**ASSIGNED TASK:** For the data below, restate word for word only the lines from the line containing "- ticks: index" through the line containing "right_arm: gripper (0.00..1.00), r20", both ends included.
——
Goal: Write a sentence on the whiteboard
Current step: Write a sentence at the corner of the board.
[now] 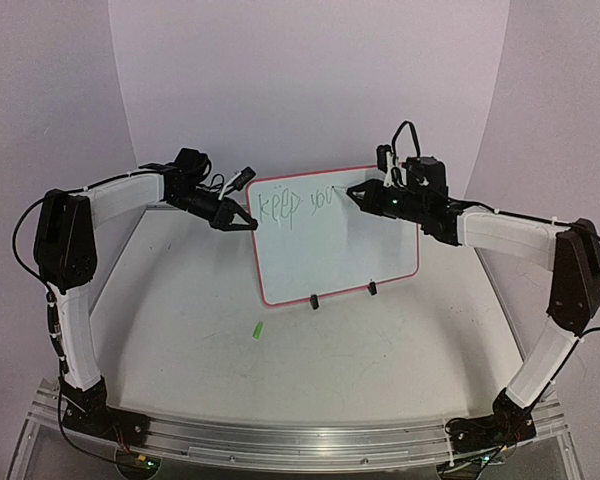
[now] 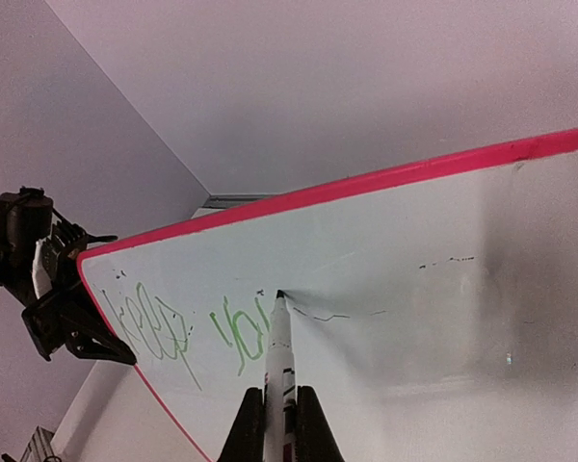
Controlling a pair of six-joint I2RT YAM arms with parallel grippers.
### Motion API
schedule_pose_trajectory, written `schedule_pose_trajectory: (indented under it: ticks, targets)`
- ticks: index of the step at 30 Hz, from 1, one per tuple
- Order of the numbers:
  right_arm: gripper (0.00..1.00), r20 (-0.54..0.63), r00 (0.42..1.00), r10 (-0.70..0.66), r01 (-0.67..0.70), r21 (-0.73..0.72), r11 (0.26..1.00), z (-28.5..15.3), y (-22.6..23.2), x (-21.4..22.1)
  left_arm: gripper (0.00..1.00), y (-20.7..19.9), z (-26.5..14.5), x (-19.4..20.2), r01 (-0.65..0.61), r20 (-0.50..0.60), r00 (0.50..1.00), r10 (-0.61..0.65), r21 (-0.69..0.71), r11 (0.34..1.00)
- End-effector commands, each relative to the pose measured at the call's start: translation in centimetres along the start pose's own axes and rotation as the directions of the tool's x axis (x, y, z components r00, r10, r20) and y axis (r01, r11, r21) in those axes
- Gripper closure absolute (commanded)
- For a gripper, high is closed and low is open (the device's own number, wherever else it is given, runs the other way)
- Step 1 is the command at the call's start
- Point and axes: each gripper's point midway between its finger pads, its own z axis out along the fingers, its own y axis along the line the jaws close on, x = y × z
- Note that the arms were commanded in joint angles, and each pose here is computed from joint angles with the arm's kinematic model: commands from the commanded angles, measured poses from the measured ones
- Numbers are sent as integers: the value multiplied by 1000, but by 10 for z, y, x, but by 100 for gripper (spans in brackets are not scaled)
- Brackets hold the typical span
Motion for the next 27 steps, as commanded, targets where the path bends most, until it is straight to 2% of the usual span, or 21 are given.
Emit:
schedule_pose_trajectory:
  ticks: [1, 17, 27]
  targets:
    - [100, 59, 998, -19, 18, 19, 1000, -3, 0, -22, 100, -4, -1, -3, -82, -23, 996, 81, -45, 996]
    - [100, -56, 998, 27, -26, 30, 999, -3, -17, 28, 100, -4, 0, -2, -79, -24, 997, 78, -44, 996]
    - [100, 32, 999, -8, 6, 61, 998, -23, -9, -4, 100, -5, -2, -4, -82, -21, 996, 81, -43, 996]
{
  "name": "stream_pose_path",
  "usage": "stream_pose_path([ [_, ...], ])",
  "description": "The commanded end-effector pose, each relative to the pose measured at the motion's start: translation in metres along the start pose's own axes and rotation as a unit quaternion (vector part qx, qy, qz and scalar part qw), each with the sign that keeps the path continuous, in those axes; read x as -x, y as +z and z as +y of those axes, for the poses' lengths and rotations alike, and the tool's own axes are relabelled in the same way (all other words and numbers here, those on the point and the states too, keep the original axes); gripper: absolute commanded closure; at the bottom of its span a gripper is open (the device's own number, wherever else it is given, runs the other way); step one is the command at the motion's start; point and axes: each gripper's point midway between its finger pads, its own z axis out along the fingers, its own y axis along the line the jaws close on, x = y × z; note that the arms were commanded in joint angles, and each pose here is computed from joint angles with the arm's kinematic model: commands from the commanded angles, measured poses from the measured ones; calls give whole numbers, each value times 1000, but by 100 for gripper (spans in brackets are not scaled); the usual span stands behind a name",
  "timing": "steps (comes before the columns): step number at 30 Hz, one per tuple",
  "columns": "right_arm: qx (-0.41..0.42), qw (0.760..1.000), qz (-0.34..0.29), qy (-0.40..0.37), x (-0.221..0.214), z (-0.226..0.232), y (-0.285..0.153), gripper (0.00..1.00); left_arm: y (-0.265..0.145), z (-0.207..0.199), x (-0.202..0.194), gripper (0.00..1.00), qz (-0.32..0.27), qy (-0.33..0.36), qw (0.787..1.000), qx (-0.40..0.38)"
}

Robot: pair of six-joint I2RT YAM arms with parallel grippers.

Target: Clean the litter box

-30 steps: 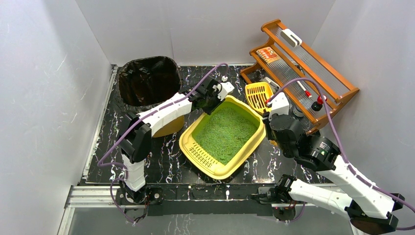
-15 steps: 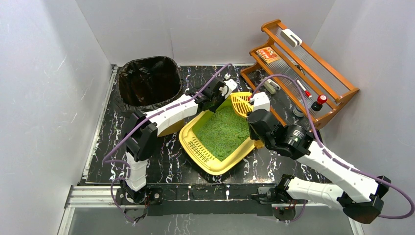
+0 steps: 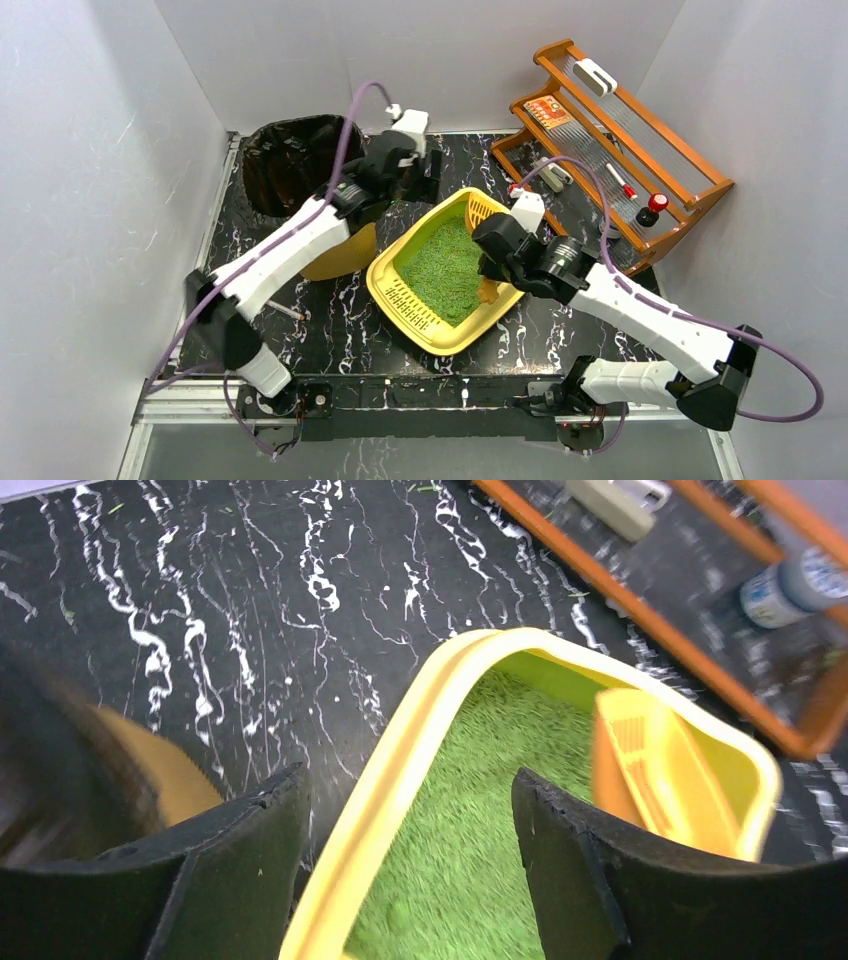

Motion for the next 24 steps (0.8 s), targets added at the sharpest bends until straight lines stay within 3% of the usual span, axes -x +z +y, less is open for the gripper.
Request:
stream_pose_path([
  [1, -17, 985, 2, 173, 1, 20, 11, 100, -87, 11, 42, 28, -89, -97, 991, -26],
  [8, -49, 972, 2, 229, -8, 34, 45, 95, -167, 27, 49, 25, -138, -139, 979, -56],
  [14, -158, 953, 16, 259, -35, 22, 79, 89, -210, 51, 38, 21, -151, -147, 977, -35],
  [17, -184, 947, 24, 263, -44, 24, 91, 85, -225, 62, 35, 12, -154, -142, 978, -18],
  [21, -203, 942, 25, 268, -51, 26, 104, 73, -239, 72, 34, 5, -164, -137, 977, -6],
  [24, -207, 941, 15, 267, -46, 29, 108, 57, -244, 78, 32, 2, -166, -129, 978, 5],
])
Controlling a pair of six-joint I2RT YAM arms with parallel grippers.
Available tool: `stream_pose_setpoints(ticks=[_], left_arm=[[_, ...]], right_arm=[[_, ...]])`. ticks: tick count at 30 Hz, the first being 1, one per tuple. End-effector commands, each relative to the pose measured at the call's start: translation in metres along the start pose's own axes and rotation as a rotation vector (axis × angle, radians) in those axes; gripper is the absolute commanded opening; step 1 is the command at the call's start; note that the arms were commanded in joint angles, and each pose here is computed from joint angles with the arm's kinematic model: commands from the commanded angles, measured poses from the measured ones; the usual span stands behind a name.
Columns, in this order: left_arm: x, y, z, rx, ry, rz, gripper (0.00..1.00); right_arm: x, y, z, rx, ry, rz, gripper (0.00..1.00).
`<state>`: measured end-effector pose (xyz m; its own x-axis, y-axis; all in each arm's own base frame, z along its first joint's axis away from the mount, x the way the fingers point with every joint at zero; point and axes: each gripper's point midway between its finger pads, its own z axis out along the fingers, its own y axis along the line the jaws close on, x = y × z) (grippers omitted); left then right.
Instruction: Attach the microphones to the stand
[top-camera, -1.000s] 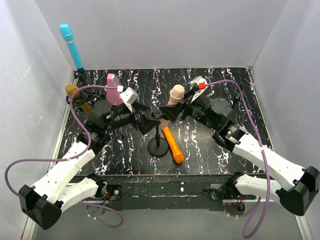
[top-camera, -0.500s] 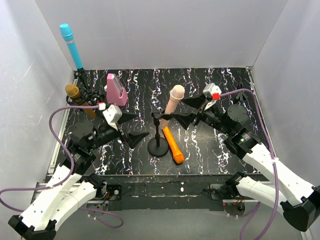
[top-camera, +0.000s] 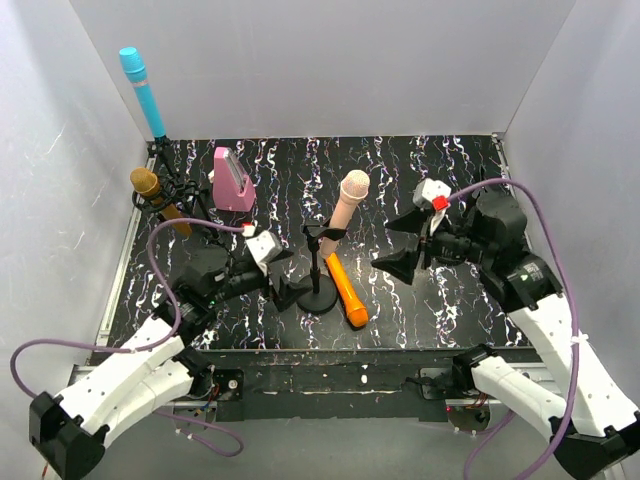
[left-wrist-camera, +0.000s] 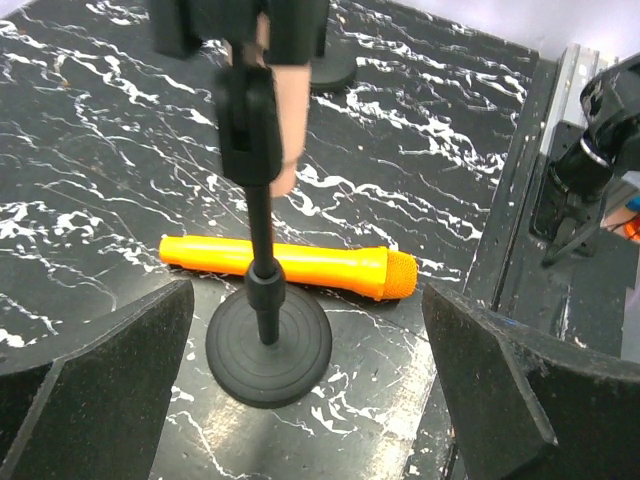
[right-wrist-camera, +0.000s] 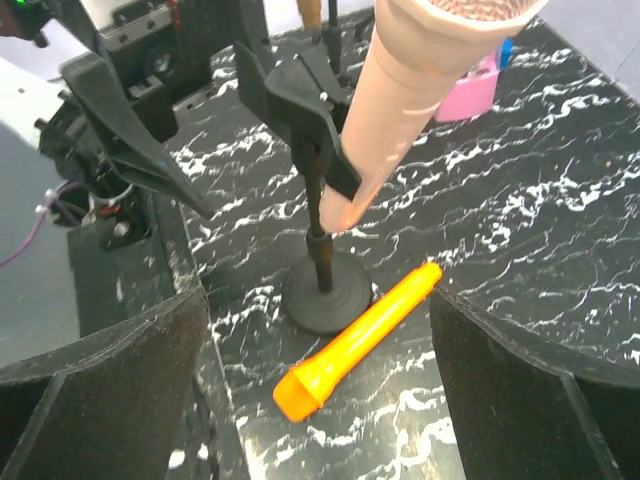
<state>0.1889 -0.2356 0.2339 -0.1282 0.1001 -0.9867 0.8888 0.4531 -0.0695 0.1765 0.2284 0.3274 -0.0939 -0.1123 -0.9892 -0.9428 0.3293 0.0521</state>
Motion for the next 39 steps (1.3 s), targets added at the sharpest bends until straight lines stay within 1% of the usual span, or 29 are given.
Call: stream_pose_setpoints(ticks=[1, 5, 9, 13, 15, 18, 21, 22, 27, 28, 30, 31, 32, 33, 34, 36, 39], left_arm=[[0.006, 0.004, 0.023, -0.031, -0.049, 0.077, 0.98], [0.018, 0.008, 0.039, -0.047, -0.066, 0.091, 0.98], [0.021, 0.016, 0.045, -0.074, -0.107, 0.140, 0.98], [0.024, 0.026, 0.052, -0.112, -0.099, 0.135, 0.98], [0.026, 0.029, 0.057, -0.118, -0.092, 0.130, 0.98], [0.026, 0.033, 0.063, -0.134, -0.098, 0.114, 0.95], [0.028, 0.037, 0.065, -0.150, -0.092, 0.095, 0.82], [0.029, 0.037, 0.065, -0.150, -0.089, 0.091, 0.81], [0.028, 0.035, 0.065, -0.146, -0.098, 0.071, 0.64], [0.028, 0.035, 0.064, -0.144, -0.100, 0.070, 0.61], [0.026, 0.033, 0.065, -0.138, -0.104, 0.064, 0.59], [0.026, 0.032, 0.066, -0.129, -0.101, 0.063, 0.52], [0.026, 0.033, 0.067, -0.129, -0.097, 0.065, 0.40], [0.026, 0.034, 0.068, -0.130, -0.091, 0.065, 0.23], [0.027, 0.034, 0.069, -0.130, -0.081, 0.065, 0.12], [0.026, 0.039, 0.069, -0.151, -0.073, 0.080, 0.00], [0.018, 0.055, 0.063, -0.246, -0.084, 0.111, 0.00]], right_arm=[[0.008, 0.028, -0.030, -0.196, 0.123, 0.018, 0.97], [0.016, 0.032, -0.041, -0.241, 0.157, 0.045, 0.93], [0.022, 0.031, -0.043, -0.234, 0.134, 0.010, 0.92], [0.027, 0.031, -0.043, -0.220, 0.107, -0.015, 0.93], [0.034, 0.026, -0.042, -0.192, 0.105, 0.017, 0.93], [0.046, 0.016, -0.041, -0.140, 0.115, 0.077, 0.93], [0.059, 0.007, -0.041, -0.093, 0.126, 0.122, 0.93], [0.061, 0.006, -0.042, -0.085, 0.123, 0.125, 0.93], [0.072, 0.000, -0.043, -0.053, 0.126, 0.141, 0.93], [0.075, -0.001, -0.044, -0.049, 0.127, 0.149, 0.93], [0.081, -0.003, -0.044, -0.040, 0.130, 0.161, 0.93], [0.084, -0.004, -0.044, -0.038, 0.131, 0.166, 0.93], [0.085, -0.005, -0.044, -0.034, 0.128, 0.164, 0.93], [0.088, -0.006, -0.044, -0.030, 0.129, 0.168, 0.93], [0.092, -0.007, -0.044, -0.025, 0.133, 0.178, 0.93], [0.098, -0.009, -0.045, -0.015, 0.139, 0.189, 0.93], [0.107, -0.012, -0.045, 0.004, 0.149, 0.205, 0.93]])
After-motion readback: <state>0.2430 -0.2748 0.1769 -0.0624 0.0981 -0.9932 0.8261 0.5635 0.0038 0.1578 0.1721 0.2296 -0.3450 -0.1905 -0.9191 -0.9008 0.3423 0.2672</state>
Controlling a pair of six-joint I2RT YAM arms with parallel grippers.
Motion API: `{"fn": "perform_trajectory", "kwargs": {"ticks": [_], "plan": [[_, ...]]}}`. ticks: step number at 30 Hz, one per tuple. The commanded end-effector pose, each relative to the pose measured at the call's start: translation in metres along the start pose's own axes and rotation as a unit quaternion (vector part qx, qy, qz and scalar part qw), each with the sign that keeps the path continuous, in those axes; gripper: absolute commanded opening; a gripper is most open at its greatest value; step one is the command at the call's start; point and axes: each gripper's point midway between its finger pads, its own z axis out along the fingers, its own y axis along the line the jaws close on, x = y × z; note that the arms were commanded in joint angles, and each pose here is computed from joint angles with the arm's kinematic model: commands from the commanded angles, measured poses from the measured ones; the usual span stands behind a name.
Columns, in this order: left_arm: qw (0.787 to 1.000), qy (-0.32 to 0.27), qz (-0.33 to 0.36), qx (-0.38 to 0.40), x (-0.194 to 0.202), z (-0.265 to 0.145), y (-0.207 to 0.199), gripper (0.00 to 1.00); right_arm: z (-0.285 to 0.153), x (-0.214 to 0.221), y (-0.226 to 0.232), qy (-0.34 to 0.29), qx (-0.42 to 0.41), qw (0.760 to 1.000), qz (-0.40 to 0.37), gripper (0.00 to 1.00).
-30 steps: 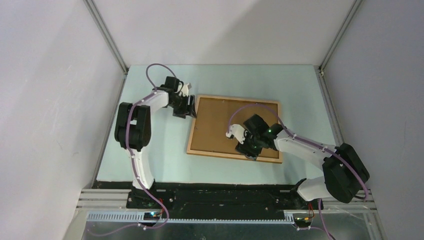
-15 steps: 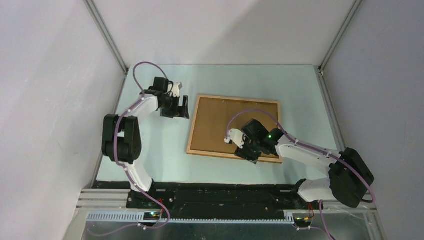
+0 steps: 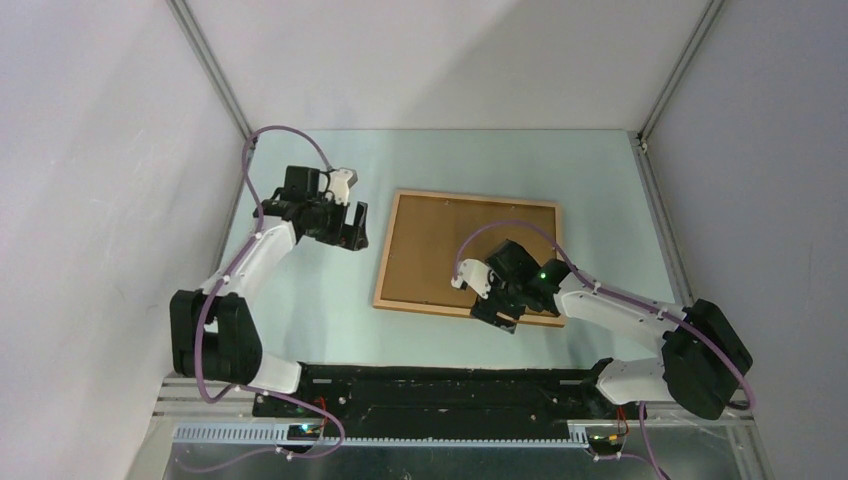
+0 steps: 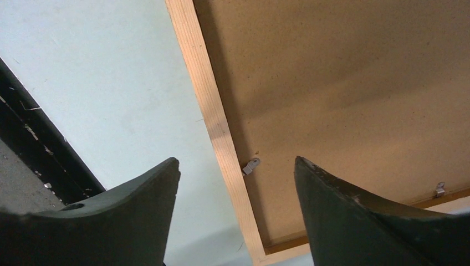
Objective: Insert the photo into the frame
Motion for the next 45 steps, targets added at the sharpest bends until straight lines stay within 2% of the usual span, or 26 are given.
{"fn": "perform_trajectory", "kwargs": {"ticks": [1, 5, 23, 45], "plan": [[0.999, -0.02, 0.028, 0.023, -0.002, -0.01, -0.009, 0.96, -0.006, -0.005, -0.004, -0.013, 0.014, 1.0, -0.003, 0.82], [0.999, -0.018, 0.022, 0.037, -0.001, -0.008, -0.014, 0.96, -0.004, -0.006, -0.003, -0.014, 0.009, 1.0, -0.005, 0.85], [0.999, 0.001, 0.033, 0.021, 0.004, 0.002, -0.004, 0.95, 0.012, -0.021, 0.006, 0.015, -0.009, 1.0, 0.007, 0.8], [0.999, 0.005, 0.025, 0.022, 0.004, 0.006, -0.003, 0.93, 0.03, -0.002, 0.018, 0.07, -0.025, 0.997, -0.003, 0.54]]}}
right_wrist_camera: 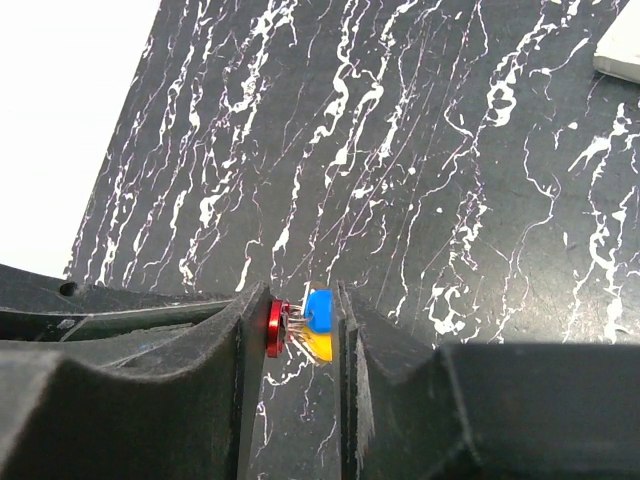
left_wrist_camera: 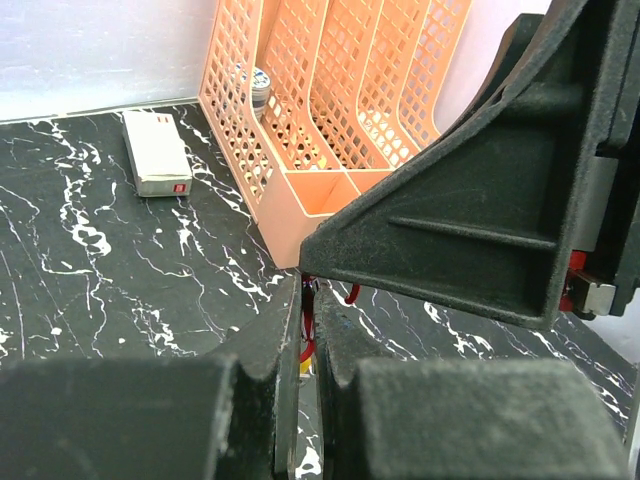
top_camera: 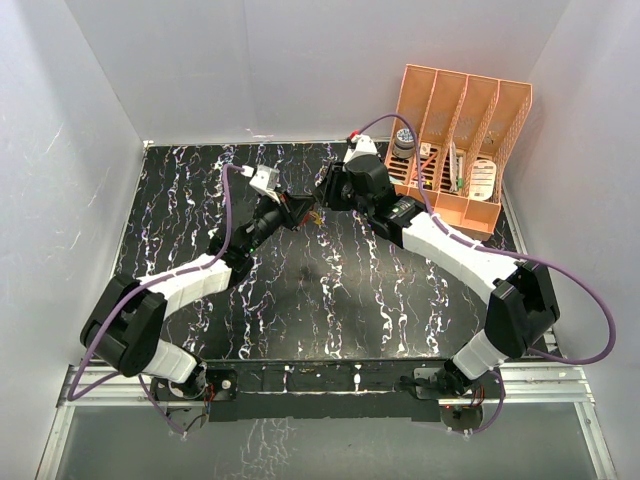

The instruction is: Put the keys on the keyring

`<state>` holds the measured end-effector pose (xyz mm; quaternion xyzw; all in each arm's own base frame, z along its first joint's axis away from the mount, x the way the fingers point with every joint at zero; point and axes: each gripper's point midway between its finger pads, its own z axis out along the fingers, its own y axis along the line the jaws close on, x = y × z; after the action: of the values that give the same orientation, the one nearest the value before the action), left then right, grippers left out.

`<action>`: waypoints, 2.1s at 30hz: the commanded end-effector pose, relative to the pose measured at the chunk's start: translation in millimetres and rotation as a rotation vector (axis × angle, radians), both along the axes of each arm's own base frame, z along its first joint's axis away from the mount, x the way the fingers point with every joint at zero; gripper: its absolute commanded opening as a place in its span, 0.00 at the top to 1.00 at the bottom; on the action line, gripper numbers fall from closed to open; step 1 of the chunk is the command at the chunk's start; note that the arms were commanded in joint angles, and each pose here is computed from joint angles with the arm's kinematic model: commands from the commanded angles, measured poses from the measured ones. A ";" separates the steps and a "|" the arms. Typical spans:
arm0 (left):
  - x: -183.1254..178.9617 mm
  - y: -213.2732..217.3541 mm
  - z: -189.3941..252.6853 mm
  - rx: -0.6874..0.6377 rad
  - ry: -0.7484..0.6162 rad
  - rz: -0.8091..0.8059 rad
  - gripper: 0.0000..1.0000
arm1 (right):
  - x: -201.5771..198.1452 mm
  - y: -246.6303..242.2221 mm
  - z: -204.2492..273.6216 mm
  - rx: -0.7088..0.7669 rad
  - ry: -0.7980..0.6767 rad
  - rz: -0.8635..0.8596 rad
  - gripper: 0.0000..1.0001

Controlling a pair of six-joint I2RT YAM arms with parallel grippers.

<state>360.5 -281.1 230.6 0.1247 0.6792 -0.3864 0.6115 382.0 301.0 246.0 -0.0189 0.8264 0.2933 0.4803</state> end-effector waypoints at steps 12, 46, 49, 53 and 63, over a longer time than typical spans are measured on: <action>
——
**REPLY TO THE EXERCISE:**
- ticks: index of the step at 30 Hz, from 1, one per tuple
- Order of the numbers:
  right_arm: gripper (0.00..1.00), r20 (-0.54..0.63), r00 (0.42..1.00), r10 (-0.70..0.66), r01 (-0.67..0.70), r21 (-0.73..0.72), r11 (0.26..1.00), z (-28.5..15.3), y (-22.6..23.2), x (-21.4..22.1)

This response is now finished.